UNDANG-UNDANG SISDIKNAS: ANTARA HAM, DEMOKRATISASI, DAN PLURALISME

UNDANG-UNDANG SISDIKNAS: ANTARA HAM,
DEMOKRATISASI, DAN PLURALISME



Abstrak

        Undang-Undang Nomor 20 Tahun 2003 tentang Sistem Pendidikan Nasional (Sisdiknas) telah disahkan  oleh Presiden Republik Indonesia dan diundangkan di Jakarta pada tanggal 08 Juli 2003. Hal ini merupakan akhir dan jawaban bagi kalangan/kelompok/organisasi yang selama ini menyatakan pro dan kontra dengan terbitnya undang-undang ini.
        Undang-undang Nomor 2 Tahun 1989 tentang Sistem Pendidikan Nasional (sebelumnya) dinilai dan dipandang tidak memadai dan tidak akomodatif lagi sesuai dengan amanat perubahan Undang-Undang Dasar Negara Republik Indonesia Tahun 1945. Sistem pendidikan nasional harus mampu menjamin pemerataan kesempatan pendidikan, peningkatan mutu serta relevansi dan efisiensi manajemen pendidikan dalam menghadapi tantangan global, sehingga perlu dilakukan pemabaharuan Undang-Undang Sistem Pendidikan Nasional yang lama agar hakekat tujuan pendidikan dapat tercapai.
        Guna tercapainya suatu undang-undang sistem pendidikan yang baik tersebut, dalam perjalanannya tidak sedikit mendapat rintangan dan halangan dari berbagai kalangan/kelompok/organisasi baik antara yang pro maupun kontra. Bahkan ada yang menggunakan kesempatan ini untuk menguatkan dan mendukung aksi politiknya (mempolitisasi), sehingga tulisan yang disampaikan ini menyampaikan pandangan/pendapat tentang berbagai kalangan/kelompok organisasi antara yang pro dan kontra terhadap Undang-Undang Sistem Pendidikan Nasional yang baru dari sudut Hak Asasi Manusia (HAM), demokratisasi, dan pluralisme.

Pendahuluan

        “Undang-Undang Sistem Pendidikan Nasional (UU Sisdiknas) disahkan secara aklamasi”, demikian topik yang menghiasi sebagian besar media cetak lokal dan nasional. Kurang lebih 2 (dua) tahun Pokja Dewan merumuskan Rancangan Undang-Undang (RUU) tersebut dengan dihujani kontroversial dari berbagai kalangan. Kita patut mengucapkan syukur kepada Allah SWT dan bangga pada anggota Dewan yang secara aklamasi mengesahkan RUU Sisdiknas menjadi Undang-Undang meskipun tanpa kehadiran salah satu fraksi.
        UU Sisdiknas (sebelumnya RUU) telah menjadi perdebatan sengit antara yang pro dan kontra, terutama pada Pasal 13 ayat 1 yang berbunyi : “Setiap peserta didik pada satuan pendidikan berhak mendapatkan pendidikan agama sesuai dengan agama yang dianut, diajarkan oleh pendidik yang seagama”. Pasal ini mengandung pengertian bahwa setiap satuan pendidikan yang memiliki karakteristik agama yang berbeda dengan peserta didik yang mengikuti pendidikan di satuan pendidikannya, meskipun jumlahnya tidak signifikan wajib menyelenggarakan pendidikan agama dan menyediakan pendidiknya yang seagama dengan peserta didik tersebut. Hal inilah yang menjadi kontroversi para tokoh, kalangan, dan berbagai organisasi masyarakat.

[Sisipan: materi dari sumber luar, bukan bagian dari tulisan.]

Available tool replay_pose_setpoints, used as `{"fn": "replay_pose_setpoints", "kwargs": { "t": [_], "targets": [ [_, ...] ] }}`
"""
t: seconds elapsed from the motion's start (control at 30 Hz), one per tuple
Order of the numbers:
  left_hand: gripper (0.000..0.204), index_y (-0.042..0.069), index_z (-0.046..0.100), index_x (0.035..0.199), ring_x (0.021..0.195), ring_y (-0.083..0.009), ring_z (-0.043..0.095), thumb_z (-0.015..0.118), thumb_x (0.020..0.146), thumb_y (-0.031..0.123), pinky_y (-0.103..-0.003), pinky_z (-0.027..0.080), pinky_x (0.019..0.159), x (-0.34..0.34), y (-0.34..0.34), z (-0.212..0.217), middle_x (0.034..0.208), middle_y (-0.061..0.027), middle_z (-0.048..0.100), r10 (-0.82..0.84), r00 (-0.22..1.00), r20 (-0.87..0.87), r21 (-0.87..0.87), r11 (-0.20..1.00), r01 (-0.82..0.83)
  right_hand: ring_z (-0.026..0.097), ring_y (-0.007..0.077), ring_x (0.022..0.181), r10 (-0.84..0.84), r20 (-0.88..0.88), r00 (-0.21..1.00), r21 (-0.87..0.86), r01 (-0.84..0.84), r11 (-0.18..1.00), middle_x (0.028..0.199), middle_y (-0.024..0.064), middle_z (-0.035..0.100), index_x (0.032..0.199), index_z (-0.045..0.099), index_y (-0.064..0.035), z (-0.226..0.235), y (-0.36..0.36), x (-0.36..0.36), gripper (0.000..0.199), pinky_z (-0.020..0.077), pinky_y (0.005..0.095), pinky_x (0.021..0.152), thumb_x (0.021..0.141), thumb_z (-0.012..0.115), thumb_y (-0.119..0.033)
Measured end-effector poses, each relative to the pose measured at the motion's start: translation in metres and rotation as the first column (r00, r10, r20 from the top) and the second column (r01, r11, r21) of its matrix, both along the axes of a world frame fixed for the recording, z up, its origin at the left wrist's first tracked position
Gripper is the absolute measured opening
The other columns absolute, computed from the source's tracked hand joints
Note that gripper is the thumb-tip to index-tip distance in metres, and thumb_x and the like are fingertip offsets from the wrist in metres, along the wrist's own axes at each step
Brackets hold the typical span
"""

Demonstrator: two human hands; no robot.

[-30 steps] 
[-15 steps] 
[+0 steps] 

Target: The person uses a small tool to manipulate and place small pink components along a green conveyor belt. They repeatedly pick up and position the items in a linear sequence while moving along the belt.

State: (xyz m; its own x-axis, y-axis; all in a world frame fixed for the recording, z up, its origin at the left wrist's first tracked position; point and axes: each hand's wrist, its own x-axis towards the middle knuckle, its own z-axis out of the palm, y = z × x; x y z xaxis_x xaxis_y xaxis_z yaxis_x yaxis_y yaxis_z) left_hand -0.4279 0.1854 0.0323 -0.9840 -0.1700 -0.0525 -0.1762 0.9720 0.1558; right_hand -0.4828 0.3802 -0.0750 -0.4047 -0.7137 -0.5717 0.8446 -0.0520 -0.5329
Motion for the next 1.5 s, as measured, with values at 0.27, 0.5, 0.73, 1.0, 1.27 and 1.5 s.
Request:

Menjunjung Hak Asasi Manusia (HAM)
        Kalangan yang menolak UU Sisdiknas, menegaskan bahwa keharusan menyelenggarakan pendidikan agama bagi satuan pendidikan yang menerima peserta didik yang berbeda agama merupakan pemaksaan kehendak dan intervensi terlalu jauh pihak pemerintah. Inilah yang mereka maksud pelanggaran Hak Asasi Manusia (HAM), tidak mencerminkan sikap demokratis dan diskriminatif. Pendidikan agama sebaiknya diserahkan kepada masyarakat dan sudah selayaknya tidak diatur dalam Undang-Undang Sisdiknas. Bahkan pendidikan agama yang dilaksanakan selama ini tidak nampak faedahnya, banyak masyarakat Indonesia dalam mengaplikasikan hidupnya jauh dari nilai-nilai agama, sehingga kegiatan-kegiatan maksiat, kolusi, korupsi semakin merajalela. Hal senada disampaikan oleh kurang lebih 40 (empat puluh) kelompok yang mengatasnamakan lembaga, asosiasi, dan organisasi masyarakat (Media Indonesia, 09/06/03) bahwa RUU/UU Sisdiknas bukan semata-mata pro dan kontra, tetapi sudah merupakan pelanggaran HAM, Tujuan Nasional, UUD 1945, dan miskin filosofi dan substansi.
        Kita sebagai umat dan bangsa beragama merasa prihatin dan nelangsa melihat kondisi seperti itu. Negara Indonesia adalah negara agamis “katanya”, tetapi ketika permasalahan agama (termasuk pendidikan agama) diatur dalam sebuah undang-undang terjadi berbagai kontroversi. Barangkali kontroversi dinilai baik dan sah-sah saja sepanjang substansinya mengarah pada perbaikan hasil yang optimal. Yang menjadi permasalahan adalah terjadinya kontroversi yang tendensius dan dipolitisasi. Kita semua merasa prihatin, sekian tahun kita bernafas di era reformasi dan jauh dari masa orde baru masih ada kelompok-kelompok yang mau dimanfaatkan dan memanfaatkan. Sebaiknya semua pihak harus bisa berlapang dada, legowo, berhati dingin dan berpikiran jernih sehingga semua permasalahan termasuk masalah Pendidikan Agama dalam UU Sisdiknas dapat diselesaikan.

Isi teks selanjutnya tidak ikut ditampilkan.